Song by Hannah Montana

from the album Hannah Montana 2
- Released: June 26, 2007
- Studio: I.D.E.A.S. Studios (Miami, FL); Strawberrybee Studios (New York, NY);
- Genre: Pop rock
- Length: 3:11
- Label: Walt Disney
- Songwriters: Matthew Gerrard; Robbie Nevil;

= Life's What You Make It (Hannah Montana song) =

"Life's What You Make It" is a song by fictional character Hannah Montana, recorded by American singer and actress Miley Cyrus for the soundtrack album Hannah Montana 2 (2007), which accompanied the second season of the Disney Channel series Hannah Montana. It premiered on Radio Disney. It was also performed at the Disney Channel Games 2007 concert. The promotional music video for the song is the performance of the song at the Hannah Montana 2 concert taping. Another promotional music video shows the concert performance from the Disney Channel Games opening ceremonies as well as some clips of the cast of Hannah Montana at Walt Disney World's Magic Kingdom. "Life's What You Make It" has peaked at number 7 on the iTunes Top Songs list.
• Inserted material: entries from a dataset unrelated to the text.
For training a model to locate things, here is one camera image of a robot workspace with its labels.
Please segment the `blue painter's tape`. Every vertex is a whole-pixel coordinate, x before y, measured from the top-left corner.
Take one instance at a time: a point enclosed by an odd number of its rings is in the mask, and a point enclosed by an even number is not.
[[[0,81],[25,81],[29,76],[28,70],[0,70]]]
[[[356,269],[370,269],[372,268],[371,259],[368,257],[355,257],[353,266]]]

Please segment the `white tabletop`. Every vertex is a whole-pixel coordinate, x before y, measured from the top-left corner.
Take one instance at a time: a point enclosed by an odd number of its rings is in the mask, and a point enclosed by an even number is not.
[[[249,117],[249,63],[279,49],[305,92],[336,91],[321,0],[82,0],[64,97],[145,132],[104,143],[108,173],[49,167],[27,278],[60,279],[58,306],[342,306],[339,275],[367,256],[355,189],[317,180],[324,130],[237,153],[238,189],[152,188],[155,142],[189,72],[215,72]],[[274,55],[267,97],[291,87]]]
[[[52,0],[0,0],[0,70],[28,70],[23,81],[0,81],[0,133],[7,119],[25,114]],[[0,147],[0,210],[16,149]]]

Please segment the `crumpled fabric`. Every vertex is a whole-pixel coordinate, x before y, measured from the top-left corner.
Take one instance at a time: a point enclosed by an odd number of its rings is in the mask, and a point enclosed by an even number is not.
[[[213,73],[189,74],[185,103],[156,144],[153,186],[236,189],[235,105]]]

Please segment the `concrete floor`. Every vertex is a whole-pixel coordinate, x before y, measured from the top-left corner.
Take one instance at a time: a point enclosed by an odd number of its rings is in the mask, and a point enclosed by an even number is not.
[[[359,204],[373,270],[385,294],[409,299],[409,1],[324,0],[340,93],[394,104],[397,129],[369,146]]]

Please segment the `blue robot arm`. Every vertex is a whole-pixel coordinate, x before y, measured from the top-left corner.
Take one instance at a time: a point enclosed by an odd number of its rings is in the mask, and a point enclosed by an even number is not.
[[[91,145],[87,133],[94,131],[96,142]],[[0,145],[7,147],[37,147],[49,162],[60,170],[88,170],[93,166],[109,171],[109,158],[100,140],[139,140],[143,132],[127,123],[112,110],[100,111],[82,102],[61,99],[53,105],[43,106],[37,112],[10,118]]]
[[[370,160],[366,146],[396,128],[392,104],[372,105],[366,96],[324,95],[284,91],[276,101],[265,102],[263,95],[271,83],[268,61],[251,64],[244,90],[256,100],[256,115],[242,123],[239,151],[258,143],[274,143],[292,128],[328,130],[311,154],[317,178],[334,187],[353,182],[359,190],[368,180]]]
The song debuted at number 25 on the U.S. Billboard Hot 100 in July 2007, in the same week that Hannah Montana 2: Meet Miley Cyrus debuted at number one on the album chart. This song was Hannah Montana's highest debut entry, later beaten by "He Could Be The One", which entered at number 10. In March 2023, "Life's What You Make It" was certified gold by the Recording Industry Association of America (RIAA) for shipping over 500,000 copies.

A Hannah Montana DVD titled Life's What You Make It, was released on October 9, 2007.

==Charts==

| Chart (2007) | Peak position |
|---|---|
| U.S. Billboard Hot 100 | 25 |
| U.S. Billboard Pop 100 | 24 |

==Certification==

| Region | Certification | Certified units/sales |
| United States (RIAA) | Gold | 500,000^{‡} |
^{‡} Sales+streaming figures based on certification alone.